━━━ Excerpted data
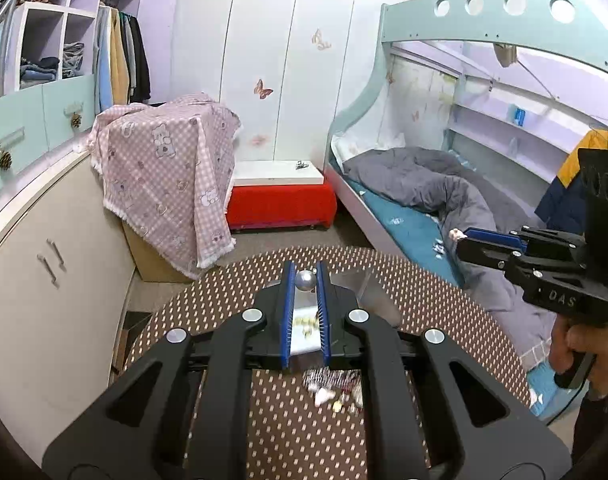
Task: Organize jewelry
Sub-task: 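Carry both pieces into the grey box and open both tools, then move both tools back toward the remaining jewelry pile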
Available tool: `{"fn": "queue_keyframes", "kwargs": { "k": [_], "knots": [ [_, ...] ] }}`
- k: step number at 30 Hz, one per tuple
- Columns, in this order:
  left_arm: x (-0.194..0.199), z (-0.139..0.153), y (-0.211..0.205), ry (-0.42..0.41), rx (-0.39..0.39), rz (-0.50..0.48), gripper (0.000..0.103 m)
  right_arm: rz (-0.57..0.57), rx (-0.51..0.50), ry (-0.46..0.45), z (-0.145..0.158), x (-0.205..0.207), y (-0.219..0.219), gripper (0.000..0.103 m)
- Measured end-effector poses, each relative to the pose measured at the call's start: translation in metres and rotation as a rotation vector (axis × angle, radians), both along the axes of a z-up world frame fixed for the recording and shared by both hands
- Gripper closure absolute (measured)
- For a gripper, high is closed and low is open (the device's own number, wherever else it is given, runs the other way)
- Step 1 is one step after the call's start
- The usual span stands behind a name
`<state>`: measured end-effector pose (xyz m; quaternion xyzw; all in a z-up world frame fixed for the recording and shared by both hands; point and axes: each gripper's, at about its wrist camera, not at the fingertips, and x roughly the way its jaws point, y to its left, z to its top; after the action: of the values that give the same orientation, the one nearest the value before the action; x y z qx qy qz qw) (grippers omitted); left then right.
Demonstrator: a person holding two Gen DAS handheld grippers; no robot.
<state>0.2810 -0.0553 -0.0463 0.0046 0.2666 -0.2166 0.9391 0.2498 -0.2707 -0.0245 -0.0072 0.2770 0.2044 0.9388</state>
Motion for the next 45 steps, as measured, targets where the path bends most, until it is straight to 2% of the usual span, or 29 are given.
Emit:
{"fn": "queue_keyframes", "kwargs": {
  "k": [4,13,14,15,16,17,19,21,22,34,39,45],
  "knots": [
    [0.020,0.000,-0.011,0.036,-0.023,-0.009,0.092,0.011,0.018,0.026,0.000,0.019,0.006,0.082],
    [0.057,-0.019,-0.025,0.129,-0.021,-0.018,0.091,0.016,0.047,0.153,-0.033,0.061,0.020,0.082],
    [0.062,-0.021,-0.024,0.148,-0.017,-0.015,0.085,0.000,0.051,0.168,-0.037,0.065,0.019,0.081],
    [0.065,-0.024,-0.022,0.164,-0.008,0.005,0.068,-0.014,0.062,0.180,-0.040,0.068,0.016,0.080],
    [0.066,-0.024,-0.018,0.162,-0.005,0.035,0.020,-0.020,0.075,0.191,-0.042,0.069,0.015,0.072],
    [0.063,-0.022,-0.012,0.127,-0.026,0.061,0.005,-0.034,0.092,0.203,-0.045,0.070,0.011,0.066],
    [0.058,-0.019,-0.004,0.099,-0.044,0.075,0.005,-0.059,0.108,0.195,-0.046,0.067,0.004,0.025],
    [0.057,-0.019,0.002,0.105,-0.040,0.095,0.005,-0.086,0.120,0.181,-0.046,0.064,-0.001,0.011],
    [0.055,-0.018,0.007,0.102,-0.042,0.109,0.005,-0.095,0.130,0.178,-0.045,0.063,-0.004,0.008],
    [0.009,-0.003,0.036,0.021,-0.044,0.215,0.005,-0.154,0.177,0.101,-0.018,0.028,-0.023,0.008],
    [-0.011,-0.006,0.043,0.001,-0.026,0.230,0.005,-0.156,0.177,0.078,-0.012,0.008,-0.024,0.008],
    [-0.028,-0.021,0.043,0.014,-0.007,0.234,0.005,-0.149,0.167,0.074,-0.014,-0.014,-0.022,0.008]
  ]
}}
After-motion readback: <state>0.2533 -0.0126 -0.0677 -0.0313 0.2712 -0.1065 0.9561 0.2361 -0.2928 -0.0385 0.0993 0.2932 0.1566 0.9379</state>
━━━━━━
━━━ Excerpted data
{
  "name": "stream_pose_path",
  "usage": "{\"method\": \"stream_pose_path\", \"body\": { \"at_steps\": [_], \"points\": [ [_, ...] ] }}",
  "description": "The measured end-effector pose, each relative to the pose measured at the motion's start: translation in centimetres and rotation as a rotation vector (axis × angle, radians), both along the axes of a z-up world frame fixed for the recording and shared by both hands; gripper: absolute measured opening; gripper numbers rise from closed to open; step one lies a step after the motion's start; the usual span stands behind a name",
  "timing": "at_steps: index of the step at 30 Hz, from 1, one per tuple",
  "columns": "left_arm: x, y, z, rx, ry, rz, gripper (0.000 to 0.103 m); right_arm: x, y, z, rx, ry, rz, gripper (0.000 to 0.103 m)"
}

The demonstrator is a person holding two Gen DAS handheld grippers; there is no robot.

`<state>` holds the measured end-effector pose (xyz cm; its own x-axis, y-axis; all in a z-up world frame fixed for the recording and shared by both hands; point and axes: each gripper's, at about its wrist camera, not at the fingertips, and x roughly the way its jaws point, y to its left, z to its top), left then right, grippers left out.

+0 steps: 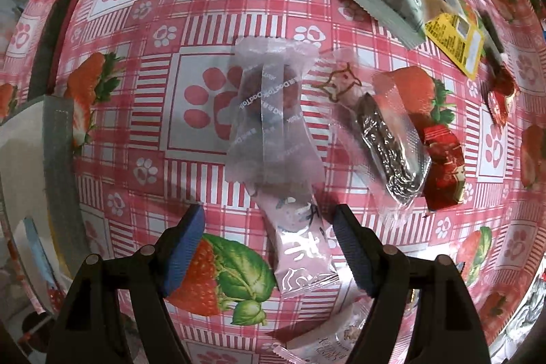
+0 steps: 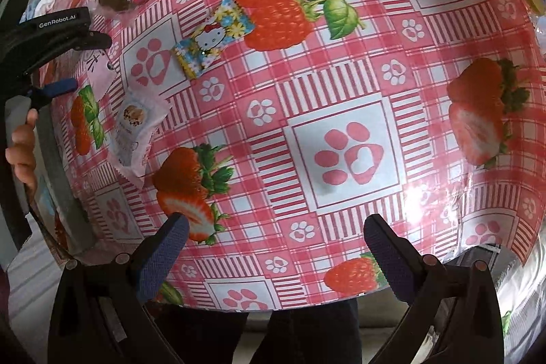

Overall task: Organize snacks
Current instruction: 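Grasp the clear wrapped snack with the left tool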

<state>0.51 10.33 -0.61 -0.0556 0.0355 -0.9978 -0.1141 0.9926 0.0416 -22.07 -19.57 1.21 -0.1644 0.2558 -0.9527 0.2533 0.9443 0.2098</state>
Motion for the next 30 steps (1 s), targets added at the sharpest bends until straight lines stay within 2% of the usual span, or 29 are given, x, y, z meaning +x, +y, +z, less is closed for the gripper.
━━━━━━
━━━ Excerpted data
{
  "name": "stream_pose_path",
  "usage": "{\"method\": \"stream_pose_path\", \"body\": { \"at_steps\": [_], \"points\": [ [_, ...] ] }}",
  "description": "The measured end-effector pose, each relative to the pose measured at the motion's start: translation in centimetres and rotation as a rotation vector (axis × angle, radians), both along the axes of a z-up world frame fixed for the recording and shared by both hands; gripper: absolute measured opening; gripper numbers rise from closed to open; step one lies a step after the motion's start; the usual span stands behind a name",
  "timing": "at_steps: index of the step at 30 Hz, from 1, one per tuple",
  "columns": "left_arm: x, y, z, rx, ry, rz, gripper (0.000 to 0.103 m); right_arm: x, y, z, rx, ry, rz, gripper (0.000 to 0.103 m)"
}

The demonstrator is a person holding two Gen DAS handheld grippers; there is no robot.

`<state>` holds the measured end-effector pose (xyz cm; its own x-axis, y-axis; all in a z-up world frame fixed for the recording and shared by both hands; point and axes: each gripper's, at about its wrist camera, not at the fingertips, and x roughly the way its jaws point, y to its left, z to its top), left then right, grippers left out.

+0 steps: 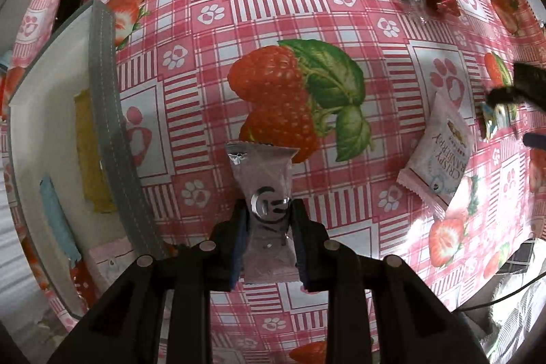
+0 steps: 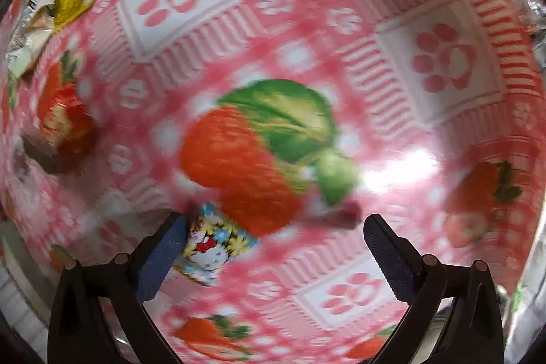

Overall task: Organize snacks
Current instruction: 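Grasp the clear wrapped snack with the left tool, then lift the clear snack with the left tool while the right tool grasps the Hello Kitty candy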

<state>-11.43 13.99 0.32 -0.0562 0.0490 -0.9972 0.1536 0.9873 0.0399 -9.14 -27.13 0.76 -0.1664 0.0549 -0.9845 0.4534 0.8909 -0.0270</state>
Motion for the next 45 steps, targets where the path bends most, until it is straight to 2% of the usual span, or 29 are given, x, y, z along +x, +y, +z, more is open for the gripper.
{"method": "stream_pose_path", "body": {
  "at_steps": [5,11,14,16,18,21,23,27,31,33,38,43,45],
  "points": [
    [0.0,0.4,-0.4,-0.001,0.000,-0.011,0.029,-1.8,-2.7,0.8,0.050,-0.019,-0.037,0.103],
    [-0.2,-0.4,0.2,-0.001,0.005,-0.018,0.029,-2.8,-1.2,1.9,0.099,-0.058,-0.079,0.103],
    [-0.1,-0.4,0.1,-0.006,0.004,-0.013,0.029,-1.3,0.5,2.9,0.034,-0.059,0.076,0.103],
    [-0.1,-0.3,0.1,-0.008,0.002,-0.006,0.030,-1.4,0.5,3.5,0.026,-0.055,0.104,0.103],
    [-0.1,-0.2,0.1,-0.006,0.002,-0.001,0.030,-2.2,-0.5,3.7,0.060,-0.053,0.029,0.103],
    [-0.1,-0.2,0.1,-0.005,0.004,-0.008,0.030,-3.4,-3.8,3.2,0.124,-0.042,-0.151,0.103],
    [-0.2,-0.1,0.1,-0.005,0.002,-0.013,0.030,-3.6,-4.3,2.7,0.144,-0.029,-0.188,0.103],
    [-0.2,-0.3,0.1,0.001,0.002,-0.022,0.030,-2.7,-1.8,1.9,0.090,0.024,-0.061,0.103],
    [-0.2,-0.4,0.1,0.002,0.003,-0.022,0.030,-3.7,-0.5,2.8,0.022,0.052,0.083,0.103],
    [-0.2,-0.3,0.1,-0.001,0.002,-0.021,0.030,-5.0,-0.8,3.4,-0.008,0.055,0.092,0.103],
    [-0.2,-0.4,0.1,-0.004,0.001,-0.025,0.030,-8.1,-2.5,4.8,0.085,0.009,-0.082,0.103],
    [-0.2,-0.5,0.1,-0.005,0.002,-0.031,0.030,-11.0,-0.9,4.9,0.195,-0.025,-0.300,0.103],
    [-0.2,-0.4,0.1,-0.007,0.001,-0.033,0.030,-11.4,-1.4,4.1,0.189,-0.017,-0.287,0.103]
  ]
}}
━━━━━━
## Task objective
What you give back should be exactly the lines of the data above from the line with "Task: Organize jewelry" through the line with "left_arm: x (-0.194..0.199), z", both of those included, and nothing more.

## Task solution
Task: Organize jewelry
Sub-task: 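Carry both pieces into the grey box and open both tools, then move both tools back toward the remaining jewelry pile
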Available tool: `{"fn": "queue_keyframes", "kwargs": { "k": [_], "knots": [ [_, ...] ] }}`
- k: step number at 30 Hz, one per tuple
- Columns, in this order:
  left_arm: x (-0.194..0.199), z (-0.139..0.153), y (-0.211..0.205), ry (-0.42..0.41), rx (-0.39..0.39), rz (-0.50..0.48), gripper (0.000..0.103 m)

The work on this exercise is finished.